I am stuck at the following Sylow Theorem question:
Let $p$ be a prime divisor of $G$, and suppose that whenever $P_1$ and $P_2$ are two distinct Sylow $p$-subgroups of $G$, $P_1\cap P_2$ is a subgroup of $P_1$ of index at least $p^a$. Show that the number $n_p$ of Sylow $p$-subgroups of $G$ satisfies $n_p\equiv 1 \pmod {p^a}$.

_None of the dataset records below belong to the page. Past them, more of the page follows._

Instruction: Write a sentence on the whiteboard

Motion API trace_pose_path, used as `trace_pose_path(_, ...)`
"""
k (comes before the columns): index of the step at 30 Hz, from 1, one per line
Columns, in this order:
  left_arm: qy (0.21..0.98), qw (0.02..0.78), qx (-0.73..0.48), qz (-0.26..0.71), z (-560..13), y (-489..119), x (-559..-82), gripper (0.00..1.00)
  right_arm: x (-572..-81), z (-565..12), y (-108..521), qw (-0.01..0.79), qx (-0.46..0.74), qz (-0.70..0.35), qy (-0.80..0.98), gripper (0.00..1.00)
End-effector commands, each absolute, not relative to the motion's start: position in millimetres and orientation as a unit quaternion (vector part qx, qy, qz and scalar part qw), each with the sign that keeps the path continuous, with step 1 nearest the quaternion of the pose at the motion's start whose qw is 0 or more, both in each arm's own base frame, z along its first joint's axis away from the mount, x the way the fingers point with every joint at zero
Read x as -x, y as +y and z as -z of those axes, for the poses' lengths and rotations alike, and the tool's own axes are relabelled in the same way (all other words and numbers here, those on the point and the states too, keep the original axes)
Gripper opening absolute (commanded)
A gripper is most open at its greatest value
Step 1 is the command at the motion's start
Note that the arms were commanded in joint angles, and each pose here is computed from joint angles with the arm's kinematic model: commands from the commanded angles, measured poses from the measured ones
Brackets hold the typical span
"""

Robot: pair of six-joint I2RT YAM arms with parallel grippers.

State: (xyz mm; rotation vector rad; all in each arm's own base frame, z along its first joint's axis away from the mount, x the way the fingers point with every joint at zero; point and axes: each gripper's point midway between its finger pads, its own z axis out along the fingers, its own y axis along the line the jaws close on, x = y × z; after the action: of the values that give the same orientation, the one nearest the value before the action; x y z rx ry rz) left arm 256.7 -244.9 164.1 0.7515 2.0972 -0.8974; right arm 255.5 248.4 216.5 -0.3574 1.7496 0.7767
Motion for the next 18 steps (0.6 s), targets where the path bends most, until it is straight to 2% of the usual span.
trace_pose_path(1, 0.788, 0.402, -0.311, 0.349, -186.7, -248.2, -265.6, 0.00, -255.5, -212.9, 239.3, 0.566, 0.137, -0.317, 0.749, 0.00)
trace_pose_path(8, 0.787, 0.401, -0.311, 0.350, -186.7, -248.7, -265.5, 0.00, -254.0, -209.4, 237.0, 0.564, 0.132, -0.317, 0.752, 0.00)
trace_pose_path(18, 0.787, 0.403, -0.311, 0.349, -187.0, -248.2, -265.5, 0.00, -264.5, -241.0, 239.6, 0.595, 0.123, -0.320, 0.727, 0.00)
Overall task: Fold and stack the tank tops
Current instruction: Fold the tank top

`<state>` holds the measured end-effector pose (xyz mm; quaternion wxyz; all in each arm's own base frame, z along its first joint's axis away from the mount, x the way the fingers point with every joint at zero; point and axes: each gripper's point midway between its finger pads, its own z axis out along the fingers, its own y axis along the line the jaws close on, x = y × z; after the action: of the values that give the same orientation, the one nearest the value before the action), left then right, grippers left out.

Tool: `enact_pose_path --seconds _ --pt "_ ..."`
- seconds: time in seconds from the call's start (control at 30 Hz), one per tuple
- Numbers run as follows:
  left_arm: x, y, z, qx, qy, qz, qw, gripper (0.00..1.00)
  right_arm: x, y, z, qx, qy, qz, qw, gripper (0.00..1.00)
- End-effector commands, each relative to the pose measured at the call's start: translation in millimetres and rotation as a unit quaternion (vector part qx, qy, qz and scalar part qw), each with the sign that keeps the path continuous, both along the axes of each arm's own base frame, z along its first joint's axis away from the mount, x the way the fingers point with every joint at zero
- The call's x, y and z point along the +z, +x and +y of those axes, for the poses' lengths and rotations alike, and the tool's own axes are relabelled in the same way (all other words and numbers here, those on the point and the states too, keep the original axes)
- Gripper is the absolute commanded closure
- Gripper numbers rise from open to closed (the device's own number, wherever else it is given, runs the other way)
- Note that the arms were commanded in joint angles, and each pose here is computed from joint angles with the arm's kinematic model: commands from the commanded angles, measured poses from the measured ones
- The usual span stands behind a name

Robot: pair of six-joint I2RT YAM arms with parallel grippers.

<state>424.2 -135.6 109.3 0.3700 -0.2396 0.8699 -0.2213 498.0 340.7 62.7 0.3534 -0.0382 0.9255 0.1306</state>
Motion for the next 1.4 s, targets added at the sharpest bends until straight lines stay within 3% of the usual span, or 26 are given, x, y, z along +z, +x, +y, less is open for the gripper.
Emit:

I have reached a dead end and can't think of any ways to proceed. I managed to estimate the size of the group $G$:
$|G|=[G:Q_1][Q_1:Q_1\cap Q_2]|Q_1\cap Q_2|\geq [G:Q_1]q^a|Q_1\cap Q_2|\geq q^a$
Let $\Omega$ be the set of Sylow $p$-subgroups of $G$, and consider the action of $P$ by conjugation on $\Omega$ for some fixed $P \in \Omega$.
Then, for $Q \in \Omega$, the size of the orbit of $Q$ is the index $|P:N_P(Q)|$. But no element $g$ of $P$ outside of $Q$ can normalise $Q$, since otherwise $\langle Q,g \rangle$ would be a larger $p$-subgroup of $G$ than $Q$, so in fact $N_P(Q) = P \cap Q$.
So there is one orbit $\{P\}$ of length $1$, and the remaining orbits, for $Q \ne P$, have size $|P|/|P \cap Q|$, which is divisible by $p^a$. So $|\Omega| \equiv 1 \bmod p^a$.